The pilot of a chemical tanker that collided with a containership near Houston in October 2011 may have been trying to avoid a towboat, the National Transportation Safety Board (NTSB) said.
The accident involving the inbound 782-foot containership MSC Nederland and the outbound tanker 799-foot Elka Apollon occurred in the Houston Ship Channel near an intersection with the Bayport Ship Channel at about 0947 on Oct. 29.
According to a preliminary report, pilots aboard both vessels had communicated over radio for a port-to-port passage. But as the tanker was preparing to meet the containership, pilots were forced to take action to avoid the towboat Mr. Earl, which had just exited the Bayport channel pushing a fuel barge.
"The pilot on the Elka Apollon issued commands to avoid the towboat and barge with left rudder orders and in so doing set the tanker on a heading across and to the left in the channel. The pilot on the tanker tried to regain control of the vessel with a hard starboard rudder order in an effort to avoid the inbound MSC Nederland," the NTSB report states.

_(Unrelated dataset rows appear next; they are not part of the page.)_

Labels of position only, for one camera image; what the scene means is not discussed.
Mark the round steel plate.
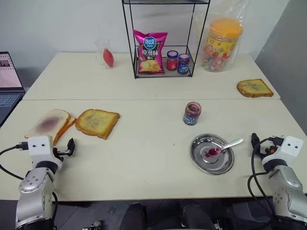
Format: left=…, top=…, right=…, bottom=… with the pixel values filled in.
left=190, top=133, right=236, bottom=176

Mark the white bread slice purple jam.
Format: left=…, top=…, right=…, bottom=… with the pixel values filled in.
left=24, top=109, right=71, bottom=140

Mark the closed blue-label jam jar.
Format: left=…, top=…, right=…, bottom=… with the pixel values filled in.
left=177, top=53, right=190, bottom=75

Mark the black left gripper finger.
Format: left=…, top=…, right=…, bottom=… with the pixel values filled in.
left=67, top=138, right=76, bottom=157

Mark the dark laptop computer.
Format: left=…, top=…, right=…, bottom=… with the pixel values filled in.
left=0, top=51, right=26, bottom=128

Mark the open blue-label jam jar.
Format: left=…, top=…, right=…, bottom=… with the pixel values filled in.
left=183, top=101, right=202, bottom=126

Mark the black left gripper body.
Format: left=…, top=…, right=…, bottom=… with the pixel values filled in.
left=52, top=147, right=71, bottom=161

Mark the clear glass cup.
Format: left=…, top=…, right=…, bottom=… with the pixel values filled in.
left=95, top=39, right=115, bottom=70

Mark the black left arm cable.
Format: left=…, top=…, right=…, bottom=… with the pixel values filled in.
left=0, top=141, right=30, bottom=181

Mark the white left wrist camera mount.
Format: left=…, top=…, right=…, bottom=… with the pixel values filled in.
left=27, top=135, right=62, bottom=169

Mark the black wire rack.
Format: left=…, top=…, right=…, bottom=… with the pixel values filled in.
left=121, top=0, right=212, bottom=80

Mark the clear plastic bag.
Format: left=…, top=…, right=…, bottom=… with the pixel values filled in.
left=191, top=0, right=253, bottom=73

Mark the metal spoon with jam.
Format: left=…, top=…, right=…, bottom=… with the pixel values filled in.
left=205, top=138, right=244, bottom=158

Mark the red item in cup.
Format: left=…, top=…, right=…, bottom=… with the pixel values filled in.
left=102, top=47, right=116, bottom=69

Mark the red lidded jar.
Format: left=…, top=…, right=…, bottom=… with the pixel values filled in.
left=166, top=50, right=179, bottom=71

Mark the large toasted bread slice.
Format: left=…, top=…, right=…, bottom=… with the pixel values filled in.
left=75, top=108, right=121, bottom=140

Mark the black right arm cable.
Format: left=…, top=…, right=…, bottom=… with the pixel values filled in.
left=247, top=153, right=277, bottom=222

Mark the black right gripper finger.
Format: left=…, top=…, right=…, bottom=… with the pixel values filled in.
left=251, top=143, right=263, bottom=159
left=250, top=132, right=261, bottom=147

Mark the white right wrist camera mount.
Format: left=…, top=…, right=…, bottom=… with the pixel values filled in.
left=261, top=136, right=304, bottom=166

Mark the dark rounded shape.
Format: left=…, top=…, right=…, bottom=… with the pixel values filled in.
left=119, top=202, right=147, bottom=230
left=178, top=199, right=217, bottom=230

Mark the pink potato chip bag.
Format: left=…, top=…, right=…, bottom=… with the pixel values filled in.
left=132, top=29, right=169, bottom=75

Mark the candy jar orange lid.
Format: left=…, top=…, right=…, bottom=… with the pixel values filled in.
left=203, top=18, right=244, bottom=72

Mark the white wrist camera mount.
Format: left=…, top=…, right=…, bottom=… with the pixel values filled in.
left=261, top=136, right=304, bottom=166
left=27, top=135, right=62, bottom=169

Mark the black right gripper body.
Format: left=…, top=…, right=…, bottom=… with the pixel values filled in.
left=260, top=136, right=285, bottom=157

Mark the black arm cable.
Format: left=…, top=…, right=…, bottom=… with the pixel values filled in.
left=247, top=153, right=277, bottom=222
left=0, top=141, right=30, bottom=181

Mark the small toasted bread slice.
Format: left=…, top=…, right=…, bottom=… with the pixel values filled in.
left=236, top=79, right=275, bottom=99

"The pilot on the MSC Nederland saw the approaching tanker and ordered emergency full ahead and hard to port to try to swing his vessel away from the tanker's bow. In spite of the efforts of both pilots, the two vessels collided," it continued.
Elka Apollon suffered damage to its port bow area in the collision. The MSC Nederland was damaged on its port side on the main deck level near its superstructure, according to the report.

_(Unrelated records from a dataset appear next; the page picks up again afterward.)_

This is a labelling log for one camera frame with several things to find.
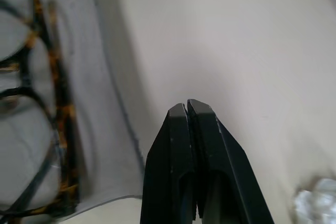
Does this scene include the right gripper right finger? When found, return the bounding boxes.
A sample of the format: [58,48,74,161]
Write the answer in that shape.
[186,99,275,224]

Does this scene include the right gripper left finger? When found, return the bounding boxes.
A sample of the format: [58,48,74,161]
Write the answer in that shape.
[140,103,198,224]

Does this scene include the tortoiseshell round eyeglasses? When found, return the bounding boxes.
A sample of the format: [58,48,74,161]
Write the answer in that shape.
[0,0,82,220]

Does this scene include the crumpled white paper ball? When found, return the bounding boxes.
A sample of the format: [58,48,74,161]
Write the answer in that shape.
[292,176,336,224]

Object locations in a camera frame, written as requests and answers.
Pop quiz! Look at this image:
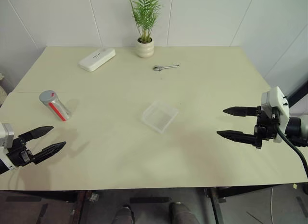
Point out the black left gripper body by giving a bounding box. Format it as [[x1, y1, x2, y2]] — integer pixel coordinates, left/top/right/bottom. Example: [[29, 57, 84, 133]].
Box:
[[6, 136, 37, 168]]

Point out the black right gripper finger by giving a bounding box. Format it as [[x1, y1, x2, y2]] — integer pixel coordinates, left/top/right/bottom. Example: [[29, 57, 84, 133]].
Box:
[[222, 106, 258, 118], [216, 130, 255, 145]]

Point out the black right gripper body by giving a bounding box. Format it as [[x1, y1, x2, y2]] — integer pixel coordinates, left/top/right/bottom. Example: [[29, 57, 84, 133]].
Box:
[[252, 105, 280, 150]]

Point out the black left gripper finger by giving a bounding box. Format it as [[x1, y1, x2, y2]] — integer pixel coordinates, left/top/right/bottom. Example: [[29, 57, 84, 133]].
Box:
[[32, 141, 67, 165], [18, 126, 54, 144]]

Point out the white plastic jar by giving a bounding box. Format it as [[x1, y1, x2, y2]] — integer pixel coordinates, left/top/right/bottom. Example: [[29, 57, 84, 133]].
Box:
[[44, 95, 73, 123]]

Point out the grey round lid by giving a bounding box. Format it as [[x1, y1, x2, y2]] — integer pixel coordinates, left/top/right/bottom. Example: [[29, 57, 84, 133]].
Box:
[[38, 90, 57, 106]]

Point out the clear plastic container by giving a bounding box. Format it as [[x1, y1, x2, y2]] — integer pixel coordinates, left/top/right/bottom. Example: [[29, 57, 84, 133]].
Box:
[[141, 100, 180, 134]]

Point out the black slanted metal bar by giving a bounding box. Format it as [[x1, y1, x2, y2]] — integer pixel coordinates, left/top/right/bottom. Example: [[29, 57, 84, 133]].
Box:
[[285, 76, 308, 102]]

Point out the silver adjustable wrench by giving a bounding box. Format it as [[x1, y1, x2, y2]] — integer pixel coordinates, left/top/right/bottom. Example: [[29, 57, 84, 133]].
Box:
[[152, 63, 180, 72]]

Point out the dark grey rounded shape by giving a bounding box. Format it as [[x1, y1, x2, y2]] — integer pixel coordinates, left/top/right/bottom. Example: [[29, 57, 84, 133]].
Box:
[[112, 205, 135, 224], [169, 202, 201, 224]]

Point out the white rectangular case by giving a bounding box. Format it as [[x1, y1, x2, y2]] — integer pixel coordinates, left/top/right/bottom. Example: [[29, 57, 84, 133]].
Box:
[[78, 47, 116, 73]]

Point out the cream ribbed plant pot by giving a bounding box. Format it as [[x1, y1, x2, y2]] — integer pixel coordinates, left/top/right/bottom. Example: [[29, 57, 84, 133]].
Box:
[[134, 37, 155, 59]]

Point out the green palm plant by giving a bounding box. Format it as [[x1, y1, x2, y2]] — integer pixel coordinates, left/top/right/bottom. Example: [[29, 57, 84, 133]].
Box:
[[129, 0, 164, 44]]

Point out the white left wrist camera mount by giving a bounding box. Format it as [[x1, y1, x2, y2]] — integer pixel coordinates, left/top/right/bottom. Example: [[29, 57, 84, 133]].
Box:
[[0, 123, 15, 171]]

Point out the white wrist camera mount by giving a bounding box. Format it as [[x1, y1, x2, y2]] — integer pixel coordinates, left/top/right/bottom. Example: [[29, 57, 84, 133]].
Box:
[[261, 86, 291, 144], [0, 123, 15, 171]]

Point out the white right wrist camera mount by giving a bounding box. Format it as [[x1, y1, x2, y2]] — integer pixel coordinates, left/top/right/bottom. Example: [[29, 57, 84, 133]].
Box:
[[261, 86, 291, 144]]

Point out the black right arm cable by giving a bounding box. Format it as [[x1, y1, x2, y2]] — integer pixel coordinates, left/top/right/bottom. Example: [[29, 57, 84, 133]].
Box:
[[271, 107, 308, 180]]

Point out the thin white floor cable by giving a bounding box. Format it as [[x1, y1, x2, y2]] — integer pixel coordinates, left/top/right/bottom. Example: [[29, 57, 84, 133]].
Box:
[[269, 187, 275, 224]]

The impact also caused three shipping containers to fall from MSC Nederland onto the forward deck of Elka Apollon. One container, which was carrying tractor equipment, leaked hydraulic fluid onto the tanker's deck.
Nobody was injured in the collision, which did not require the shipping lanes to be closed.

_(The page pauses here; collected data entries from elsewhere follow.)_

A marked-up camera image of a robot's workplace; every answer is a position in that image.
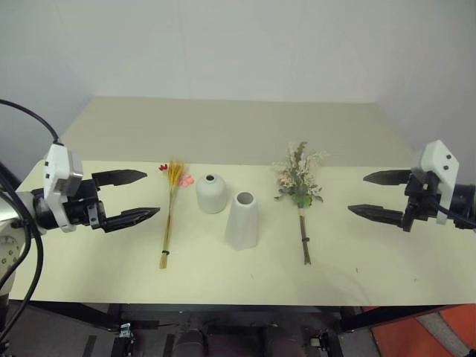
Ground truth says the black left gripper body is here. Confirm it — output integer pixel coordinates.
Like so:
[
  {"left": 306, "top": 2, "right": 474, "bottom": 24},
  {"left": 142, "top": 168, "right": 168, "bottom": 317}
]
[{"left": 62, "top": 178, "right": 109, "bottom": 234}]

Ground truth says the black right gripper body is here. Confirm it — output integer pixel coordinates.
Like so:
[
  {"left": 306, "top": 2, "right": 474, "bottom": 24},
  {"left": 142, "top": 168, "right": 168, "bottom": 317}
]
[{"left": 402, "top": 167, "right": 446, "bottom": 234}]

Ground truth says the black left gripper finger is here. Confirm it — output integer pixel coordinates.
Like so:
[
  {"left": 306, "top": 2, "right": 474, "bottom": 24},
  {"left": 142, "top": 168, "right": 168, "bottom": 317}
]
[
  {"left": 103, "top": 206, "right": 162, "bottom": 235},
  {"left": 91, "top": 169, "right": 149, "bottom": 187}
]

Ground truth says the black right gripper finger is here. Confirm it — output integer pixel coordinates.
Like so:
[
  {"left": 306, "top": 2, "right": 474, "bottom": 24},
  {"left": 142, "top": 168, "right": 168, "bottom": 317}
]
[
  {"left": 347, "top": 203, "right": 406, "bottom": 228},
  {"left": 362, "top": 169, "right": 413, "bottom": 187}
]

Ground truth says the round white ceramic vase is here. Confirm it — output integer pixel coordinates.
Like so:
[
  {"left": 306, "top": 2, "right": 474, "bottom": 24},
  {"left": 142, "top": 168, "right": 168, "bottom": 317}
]
[{"left": 195, "top": 173, "right": 229, "bottom": 215}]

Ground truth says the tall white ceramic vase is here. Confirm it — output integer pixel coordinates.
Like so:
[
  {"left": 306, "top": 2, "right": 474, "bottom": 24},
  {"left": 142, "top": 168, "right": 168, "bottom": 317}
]
[{"left": 224, "top": 190, "right": 260, "bottom": 252}]

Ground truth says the yellow dried wheat bouquet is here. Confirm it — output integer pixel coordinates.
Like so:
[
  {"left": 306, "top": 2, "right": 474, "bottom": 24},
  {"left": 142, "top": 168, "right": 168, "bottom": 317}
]
[{"left": 158, "top": 158, "right": 196, "bottom": 270}]

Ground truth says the green pink dried flower bouquet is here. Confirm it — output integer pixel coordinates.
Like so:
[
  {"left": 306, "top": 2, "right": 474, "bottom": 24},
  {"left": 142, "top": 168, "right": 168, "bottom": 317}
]
[{"left": 272, "top": 141, "right": 331, "bottom": 266}]

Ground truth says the orange floor object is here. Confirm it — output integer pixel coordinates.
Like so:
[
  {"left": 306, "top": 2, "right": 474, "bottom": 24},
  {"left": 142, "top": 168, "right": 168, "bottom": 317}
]
[{"left": 366, "top": 303, "right": 476, "bottom": 357}]

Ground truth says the dark rounded shape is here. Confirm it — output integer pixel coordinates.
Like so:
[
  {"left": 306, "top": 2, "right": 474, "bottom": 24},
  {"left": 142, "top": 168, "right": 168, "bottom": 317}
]
[{"left": 173, "top": 328, "right": 210, "bottom": 357}]

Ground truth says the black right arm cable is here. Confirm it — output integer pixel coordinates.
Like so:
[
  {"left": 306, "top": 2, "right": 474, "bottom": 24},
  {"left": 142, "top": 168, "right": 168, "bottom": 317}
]
[{"left": 426, "top": 196, "right": 476, "bottom": 234}]

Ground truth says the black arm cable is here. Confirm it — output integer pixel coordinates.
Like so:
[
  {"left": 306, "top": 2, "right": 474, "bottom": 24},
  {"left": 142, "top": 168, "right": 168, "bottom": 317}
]
[
  {"left": 0, "top": 162, "right": 46, "bottom": 353},
  {"left": 426, "top": 196, "right": 476, "bottom": 234},
  {"left": 0, "top": 99, "right": 62, "bottom": 146}
]

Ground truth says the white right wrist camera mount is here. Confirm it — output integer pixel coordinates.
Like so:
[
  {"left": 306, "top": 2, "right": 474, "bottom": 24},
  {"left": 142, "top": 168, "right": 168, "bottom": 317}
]
[{"left": 417, "top": 139, "right": 461, "bottom": 226}]

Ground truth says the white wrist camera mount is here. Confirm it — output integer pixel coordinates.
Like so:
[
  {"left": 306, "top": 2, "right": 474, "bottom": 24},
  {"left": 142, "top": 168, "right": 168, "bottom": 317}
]
[
  {"left": 417, "top": 139, "right": 461, "bottom": 226},
  {"left": 42, "top": 143, "right": 84, "bottom": 234}
]

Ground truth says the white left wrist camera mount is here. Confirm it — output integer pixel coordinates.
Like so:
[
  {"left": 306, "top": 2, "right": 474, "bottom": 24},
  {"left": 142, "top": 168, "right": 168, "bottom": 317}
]
[{"left": 42, "top": 143, "right": 84, "bottom": 234}]

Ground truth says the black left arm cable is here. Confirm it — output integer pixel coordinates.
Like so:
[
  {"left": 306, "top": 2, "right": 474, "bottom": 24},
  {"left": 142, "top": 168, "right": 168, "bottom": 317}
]
[
  {"left": 0, "top": 162, "right": 46, "bottom": 353},
  {"left": 0, "top": 99, "right": 62, "bottom": 146}
]

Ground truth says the black metal table frame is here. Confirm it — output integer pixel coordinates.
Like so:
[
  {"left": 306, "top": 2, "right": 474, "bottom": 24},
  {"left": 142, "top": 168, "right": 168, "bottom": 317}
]
[{"left": 7, "top": 301, "right": 464, "bottom": 357}]

Steven Stokely, chief of marine investigations for U.S. Coast Guard Sector Houston/Galveston, said investigators from both agencies are "looking at all actions from the operators of each vessel involved," but haven't yet identified "any direct causes or responsible parties."
"We currently have a lot of information to review and interpret and it will take some time for the USCG and NTSB team to do so," Stokely said in November.
Stokely said the towboat Mr. Earl, operated by Cheryl K. Inc., of Richmond, Texas, was traveling in a designated barge lane when it came close to the tanker.
Representatives from Cheryl K. did not return a phone call seeking comment.
Capt. Steve Conway, head of the Houston Pilots, declined to comment pending the ongoing investigation.
The Greek-flagged Elka Apollon, operated by European Product Carriers, was underway to Freeport, Texas, with 345,000 gallons of naphtha and 24 crewmembers, according to the NTSB report. MSC Nederland, a Panamanian-flagged vessel operated by Mediterranean Shipping Co., was en route to the Bayport Container Terminal from Altamira, Mexico, with 1,023 containers.
Officials with Mediterranean Shipping did not reply to an e-mail seeking information on the accident. A spokesperson for European Product Carriers could not be reached for comment at the company's Athens, Greece, offices.
NTSB interviewed pilots and crew on all three ships involved in the collision as well as Vessel Traffic Service watch-standers. Data records from all three vessels were also reviewed, the report said.
Relevant crew, pilots and watch-standers were also tested for drugs and alcohol. The results of those tests were not included in the preliminary report.
After the collision, both vessels sailed into the port of Houston on their own power, Stokely said. Both vessels underwent temporary repairs, passed inspection and left port. Permanent repairs were expected to follow in a few weeks, he said.